> **DIRECTIONS**: Say only how many lines in the entries below contain the word "facing".

Extracted records
== Segment start ==

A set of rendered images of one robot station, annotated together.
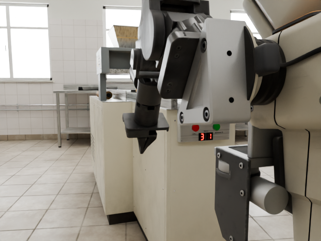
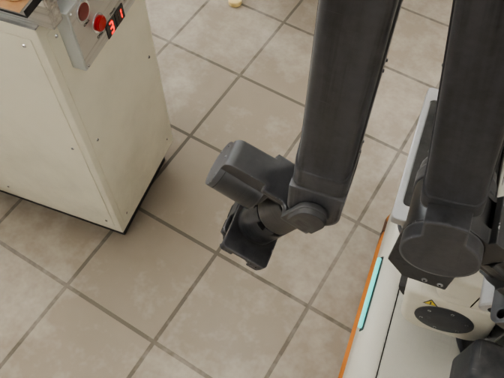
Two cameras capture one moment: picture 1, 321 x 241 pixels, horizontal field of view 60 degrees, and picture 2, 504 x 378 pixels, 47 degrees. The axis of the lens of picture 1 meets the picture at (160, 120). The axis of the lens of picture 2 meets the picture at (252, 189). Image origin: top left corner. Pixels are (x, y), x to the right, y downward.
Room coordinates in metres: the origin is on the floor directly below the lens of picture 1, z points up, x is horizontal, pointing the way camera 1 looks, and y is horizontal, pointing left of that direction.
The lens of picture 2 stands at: (0.45, 0.31, 1.52)
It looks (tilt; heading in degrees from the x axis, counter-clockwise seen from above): 60 degrees down; 308
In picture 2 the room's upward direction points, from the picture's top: straight up
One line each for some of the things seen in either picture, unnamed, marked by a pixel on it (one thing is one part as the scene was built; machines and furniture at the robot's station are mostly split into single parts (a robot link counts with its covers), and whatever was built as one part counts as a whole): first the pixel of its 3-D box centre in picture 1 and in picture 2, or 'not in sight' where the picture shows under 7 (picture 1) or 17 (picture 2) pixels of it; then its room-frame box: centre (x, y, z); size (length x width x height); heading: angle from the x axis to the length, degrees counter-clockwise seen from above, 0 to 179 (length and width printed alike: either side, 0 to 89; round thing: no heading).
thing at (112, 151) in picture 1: (135, 144); not in sight; (2.48, 0.22, 0.42); 1.28 x 0.72 x 0.84; 18
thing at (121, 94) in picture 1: (112, 93); not in sight; (2.41, 0.42, 0.88); 1.28 x 0.01 x 0.07; 18
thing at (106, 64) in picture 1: (149, 76); not in sight; (2.03, 0.08, 1.01); 0.72 x 0.33 x 0.34; 108
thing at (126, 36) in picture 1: (149, 41); not in sight; (2.03, 0.08, 1.25); 0.56 x 0.29 x 0.14; 108
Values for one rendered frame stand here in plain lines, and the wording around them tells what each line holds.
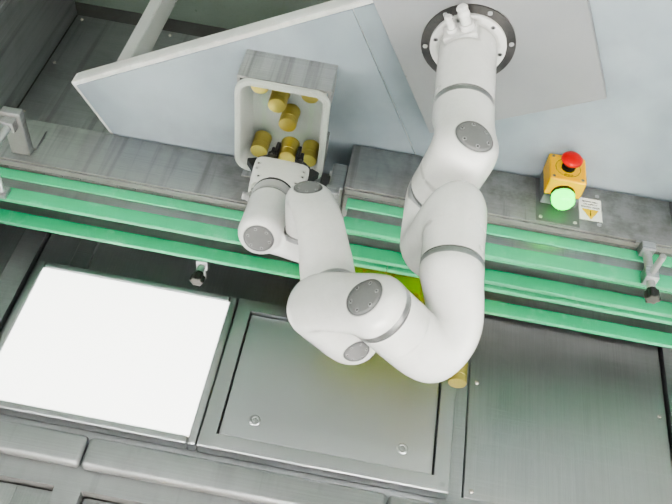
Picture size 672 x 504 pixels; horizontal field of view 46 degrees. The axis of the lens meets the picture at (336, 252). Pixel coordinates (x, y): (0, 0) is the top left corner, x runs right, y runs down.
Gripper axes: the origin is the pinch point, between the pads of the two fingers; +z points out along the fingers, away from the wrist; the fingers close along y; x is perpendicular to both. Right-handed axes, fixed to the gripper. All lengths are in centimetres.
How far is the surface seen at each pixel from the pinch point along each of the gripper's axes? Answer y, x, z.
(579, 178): 55, 7, 1
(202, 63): -19.1, 11.9, 6.9
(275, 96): -3.9, 11.0, 1.1
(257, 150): -6.3, -2.5, 4.1
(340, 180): 10.9, -2.4, -1.0
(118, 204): -31.5, -16.8, -3.4
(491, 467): 50, -41, -29
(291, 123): -0.3, 6.0, 1.7
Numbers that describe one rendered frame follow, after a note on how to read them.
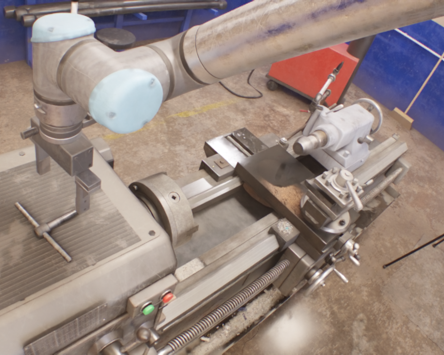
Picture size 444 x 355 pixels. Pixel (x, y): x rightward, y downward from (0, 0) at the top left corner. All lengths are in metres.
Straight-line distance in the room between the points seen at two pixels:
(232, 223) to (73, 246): 1.08
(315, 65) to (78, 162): 3.81
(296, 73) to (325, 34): 3.96
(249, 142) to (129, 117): 1.56
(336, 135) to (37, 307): 1.55
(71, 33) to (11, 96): 3.15
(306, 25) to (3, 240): 0.71
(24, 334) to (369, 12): 0.75
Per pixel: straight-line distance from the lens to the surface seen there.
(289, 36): 0.46
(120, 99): 0.47
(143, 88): 0.49
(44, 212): 0.90
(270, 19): 0.46
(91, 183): 0.67
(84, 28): 0.56
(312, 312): 2.61
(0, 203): 0.93
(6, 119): 3.42
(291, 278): 1.81
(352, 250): 1.77
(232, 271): 1.49
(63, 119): 0.63
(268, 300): 2.00
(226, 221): 1.79
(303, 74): 4.39
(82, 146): 0.67
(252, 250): 1.56
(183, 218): 1.15
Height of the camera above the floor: 2.03
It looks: 42 degrees down
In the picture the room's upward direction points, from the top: 21 degrees clockwise
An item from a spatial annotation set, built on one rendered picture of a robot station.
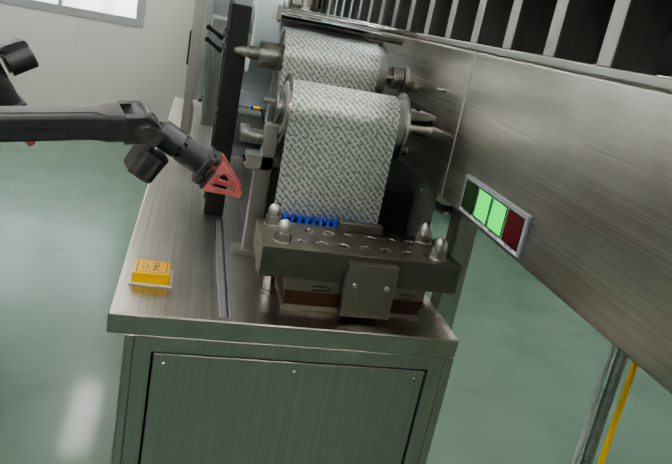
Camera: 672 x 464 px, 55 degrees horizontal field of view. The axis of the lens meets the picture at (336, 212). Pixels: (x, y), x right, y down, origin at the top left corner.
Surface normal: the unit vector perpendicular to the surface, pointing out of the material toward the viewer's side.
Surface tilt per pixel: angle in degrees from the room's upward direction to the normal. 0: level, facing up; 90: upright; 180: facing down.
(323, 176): 90
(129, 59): 90
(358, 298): 90
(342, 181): 90
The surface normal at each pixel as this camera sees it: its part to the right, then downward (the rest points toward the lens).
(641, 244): -0.97, -0.12
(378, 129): 0.18, 0.32
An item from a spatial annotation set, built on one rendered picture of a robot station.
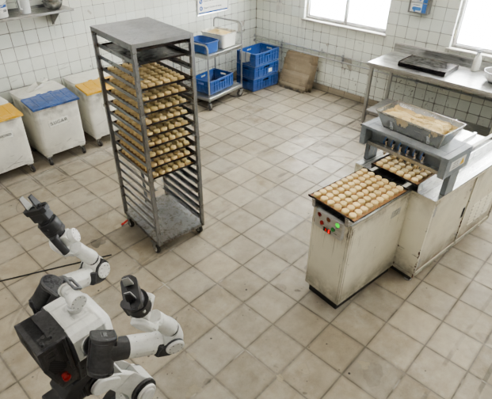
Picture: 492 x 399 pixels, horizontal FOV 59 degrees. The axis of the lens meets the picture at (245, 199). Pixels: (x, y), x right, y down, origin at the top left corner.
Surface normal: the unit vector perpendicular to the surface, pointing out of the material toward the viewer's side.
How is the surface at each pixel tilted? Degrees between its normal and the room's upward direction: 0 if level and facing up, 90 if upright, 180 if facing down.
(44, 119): 91
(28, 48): 90
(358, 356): 0
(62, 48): 90
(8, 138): 92
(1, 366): 0
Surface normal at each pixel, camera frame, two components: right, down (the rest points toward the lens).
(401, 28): -0.69, 0.41
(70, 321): 0.00, -0.82
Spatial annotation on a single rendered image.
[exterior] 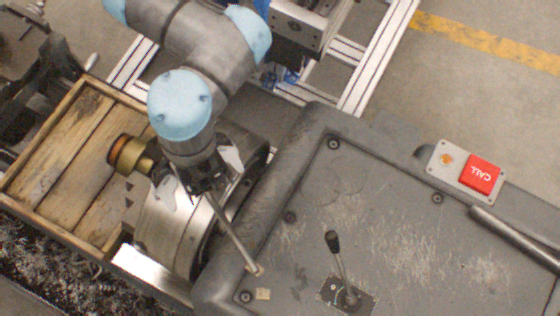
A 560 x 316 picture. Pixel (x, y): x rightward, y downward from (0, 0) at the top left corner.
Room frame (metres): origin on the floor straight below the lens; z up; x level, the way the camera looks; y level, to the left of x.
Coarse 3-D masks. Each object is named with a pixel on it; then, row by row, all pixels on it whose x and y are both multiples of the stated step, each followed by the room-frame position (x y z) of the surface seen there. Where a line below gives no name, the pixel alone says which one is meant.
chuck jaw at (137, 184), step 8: (136, 176) 0.46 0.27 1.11; (144, 176) 0.47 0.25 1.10; (128, 184) 0.45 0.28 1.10; (136, 184) 0.45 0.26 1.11; (144, 184) 0.45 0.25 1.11; (136, 192) 0.43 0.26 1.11; (144, 192) 0.43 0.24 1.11; (128, 200) 0.41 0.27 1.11; (136, 200) 0.41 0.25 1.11; (136, 208) 0.40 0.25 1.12; (128, 216) 0.38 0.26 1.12; (136, 216) 0.38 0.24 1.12; (128, 224) 0.36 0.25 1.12; (128, 232) 0.35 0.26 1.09; (144, 248) 0.33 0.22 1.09
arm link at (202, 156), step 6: (216, 120) 0.40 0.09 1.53; (210, 144) 0.36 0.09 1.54; (210, 150) 0.36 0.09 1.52; (168, 156) 0.34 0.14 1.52; (174, 156) 0.34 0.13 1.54; (192, 156) 0.34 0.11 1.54; (198, 156) 0.35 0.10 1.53; (204, 156) 0.35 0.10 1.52; (174, 162) 0.34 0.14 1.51; (180, 162) 0.34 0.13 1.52; (186, 162) 0.34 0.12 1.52; (192, 162) 0.34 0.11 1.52; (198, 162) 0.35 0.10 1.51
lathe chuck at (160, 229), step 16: (224, 128) 0.55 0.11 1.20; (240, 128) 0.57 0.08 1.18; (176, 192) 0.40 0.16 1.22; (144, 208) 0.37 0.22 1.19; (160, 208) 0.38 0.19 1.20; (192, 208) 0.38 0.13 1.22; (144, 224) 0.35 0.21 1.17; (160, 224) 0.35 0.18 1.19; (176, 224) 0.35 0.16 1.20; (144, 240) 0.33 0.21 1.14; (160, 240) 0.33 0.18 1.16; (176, 240) 0.33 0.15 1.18; (160, 256) 0.31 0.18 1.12
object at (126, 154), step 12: (120, 144) 0.52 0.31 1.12; (132, 144) 0.52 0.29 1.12; (144, 144) 0.53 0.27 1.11; (108, 156) 0.49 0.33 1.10; (120, 156) 0.49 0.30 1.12; (132, 156) 0.50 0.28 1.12; (144, 156) 0.51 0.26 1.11; (120, 168) 0.48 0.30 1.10; (132, 168) 0.47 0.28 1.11; (144, 168) 0.48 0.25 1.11
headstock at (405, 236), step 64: (320, 128) 0.56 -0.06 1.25; (256, 192) 0.43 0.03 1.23; (320, 192) 0.44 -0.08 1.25; (384, 192) 0.46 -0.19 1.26; (448, 192) 0.48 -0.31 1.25; (512, 192) 0.51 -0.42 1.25; (256, 256) 0.31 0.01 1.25; (320, 256) 0.33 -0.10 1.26; (384, 256) 0.35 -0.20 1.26; (448, 256) 0.37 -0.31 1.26; (512, 256) 0.39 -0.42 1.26
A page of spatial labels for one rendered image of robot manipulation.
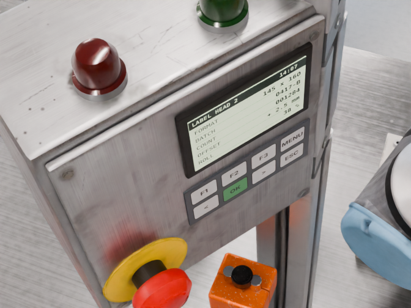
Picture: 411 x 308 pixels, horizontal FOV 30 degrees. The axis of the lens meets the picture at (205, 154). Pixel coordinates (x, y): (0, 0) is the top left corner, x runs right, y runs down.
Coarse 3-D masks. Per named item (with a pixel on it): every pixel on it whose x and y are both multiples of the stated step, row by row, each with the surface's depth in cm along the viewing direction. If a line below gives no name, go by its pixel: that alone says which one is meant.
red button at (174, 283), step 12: (144, 264) 46; (156, 264) 47; (132, 276) 47; (144, 276) 46; (156, 276) 45; (168, 276) 45; (180, 276) 46; (144, 288) 45; (156, 288) 45; (168, 288) 45; (180, 288) 45; (132, 300) 46; (144, 300) 45; (156, 300) 45; (168, 300) 45; (180, 300) 46
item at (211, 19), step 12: (204, 0) 37; (216, 0) 36; (228, 0) 36; (240, 0) 37; (204, 12) 37; (216, 12) 37; (228, 12) 37; (240, 12) 37; (204, 24) 38; (216, 24) 37; (228, 24) 37; (240, 24) 38
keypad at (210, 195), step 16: (304, 128) 46; (272, 144) 45; (288, 144) 46; (304, 144) 47; (240, 160) 44; (256, 160) 45; (272, 160) 46; (288, 160) 47; (224, 176) 44; (240, 176) 45; (256, 176) 47; (192, 192) 43; (208, 192) 45; (224, 192) 46; (240, 192) 47; (192, 208) 45; (208, 208) 46; (192, 224) 46
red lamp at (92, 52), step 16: (80, 48) 35; (96, 48) 35; (112, 48) 35; (80, 64) 35; (96, 64) 34; (112, 64) 35; (80, 80) 35; (96, 80) 35; (112, 80) 35; (96, 96) 36; (112, 96) 36
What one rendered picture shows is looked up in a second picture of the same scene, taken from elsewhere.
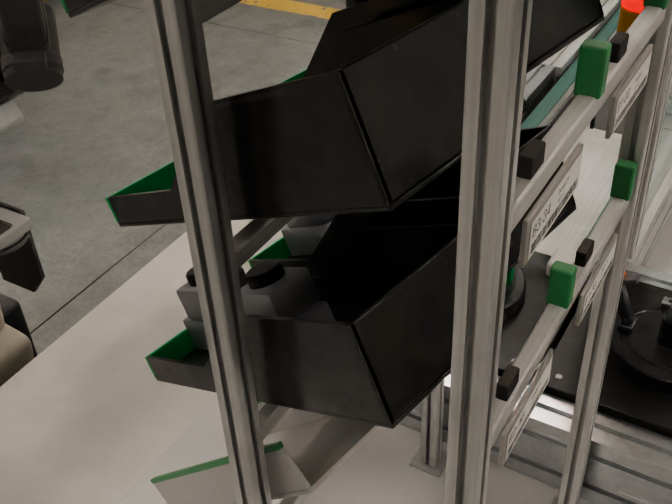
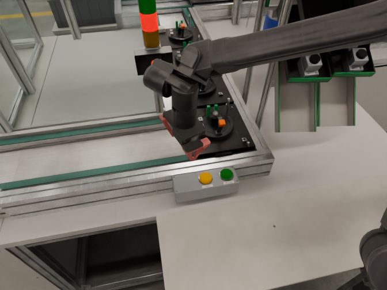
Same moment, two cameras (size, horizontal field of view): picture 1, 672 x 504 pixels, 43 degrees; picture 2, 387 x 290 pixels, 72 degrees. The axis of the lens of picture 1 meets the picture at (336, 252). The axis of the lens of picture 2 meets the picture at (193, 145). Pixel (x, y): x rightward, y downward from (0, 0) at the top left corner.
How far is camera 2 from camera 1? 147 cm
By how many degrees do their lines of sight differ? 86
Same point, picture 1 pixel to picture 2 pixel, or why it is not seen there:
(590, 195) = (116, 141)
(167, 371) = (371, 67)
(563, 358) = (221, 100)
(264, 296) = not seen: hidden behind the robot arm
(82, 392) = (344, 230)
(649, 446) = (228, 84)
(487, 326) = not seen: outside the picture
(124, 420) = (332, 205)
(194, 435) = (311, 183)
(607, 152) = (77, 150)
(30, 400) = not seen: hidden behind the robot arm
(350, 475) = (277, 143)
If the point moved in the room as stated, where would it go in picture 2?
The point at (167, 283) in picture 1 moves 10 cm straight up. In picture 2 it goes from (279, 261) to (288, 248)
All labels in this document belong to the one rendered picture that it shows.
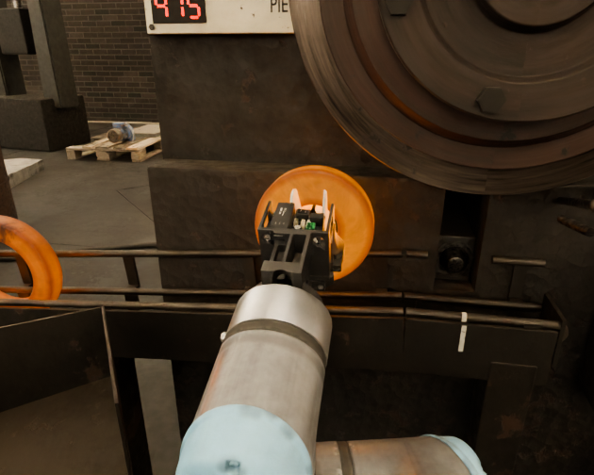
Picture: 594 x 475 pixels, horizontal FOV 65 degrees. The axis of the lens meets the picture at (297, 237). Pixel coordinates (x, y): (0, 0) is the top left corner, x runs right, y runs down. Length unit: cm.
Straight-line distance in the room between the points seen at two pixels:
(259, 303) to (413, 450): 19
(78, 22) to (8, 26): 201
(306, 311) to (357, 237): 22
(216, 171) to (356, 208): 24
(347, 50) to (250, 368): 35
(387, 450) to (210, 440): 19
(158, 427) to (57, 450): 90
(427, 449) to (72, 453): 40
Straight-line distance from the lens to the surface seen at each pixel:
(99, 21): 779
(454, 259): 74
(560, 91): 50
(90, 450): 64
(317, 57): 56
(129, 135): 525
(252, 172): 70
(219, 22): 73
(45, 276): 84
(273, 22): 71
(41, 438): 69
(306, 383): 36
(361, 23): 52
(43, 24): 578
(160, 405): 161
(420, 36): 47
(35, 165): 484
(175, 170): 74
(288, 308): 38
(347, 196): 57
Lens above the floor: 104
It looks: 22 degrees down
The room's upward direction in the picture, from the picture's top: straight up
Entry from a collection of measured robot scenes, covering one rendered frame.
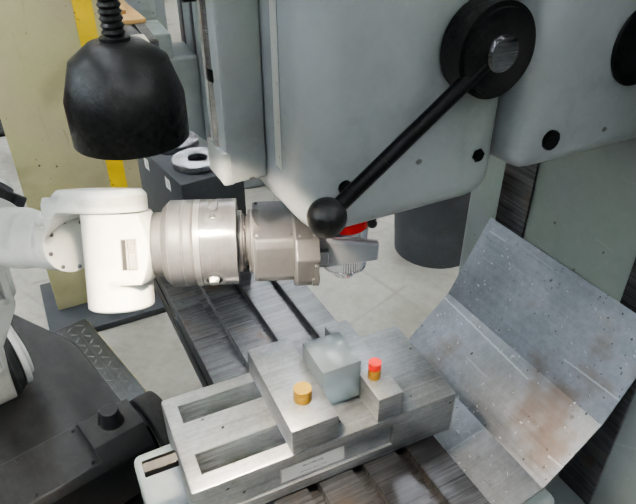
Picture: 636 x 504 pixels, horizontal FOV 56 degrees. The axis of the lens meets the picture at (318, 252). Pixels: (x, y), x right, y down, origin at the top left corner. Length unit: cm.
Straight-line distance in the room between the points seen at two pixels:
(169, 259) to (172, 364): 175
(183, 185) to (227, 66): 58
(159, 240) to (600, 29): 42
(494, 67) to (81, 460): 109
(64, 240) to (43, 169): 168
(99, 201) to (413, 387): 45
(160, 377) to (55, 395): 84
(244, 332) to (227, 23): 62
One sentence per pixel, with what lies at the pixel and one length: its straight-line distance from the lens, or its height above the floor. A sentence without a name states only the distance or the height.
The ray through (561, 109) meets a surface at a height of 140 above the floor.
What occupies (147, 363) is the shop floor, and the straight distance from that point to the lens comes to 235.
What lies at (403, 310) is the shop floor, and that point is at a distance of 253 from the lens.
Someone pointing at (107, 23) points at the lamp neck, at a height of 149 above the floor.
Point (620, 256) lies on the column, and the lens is 86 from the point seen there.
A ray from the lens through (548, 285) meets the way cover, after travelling 93.
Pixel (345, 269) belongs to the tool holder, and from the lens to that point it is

== Segment end ==

> **YOUR RESPONSE**: 2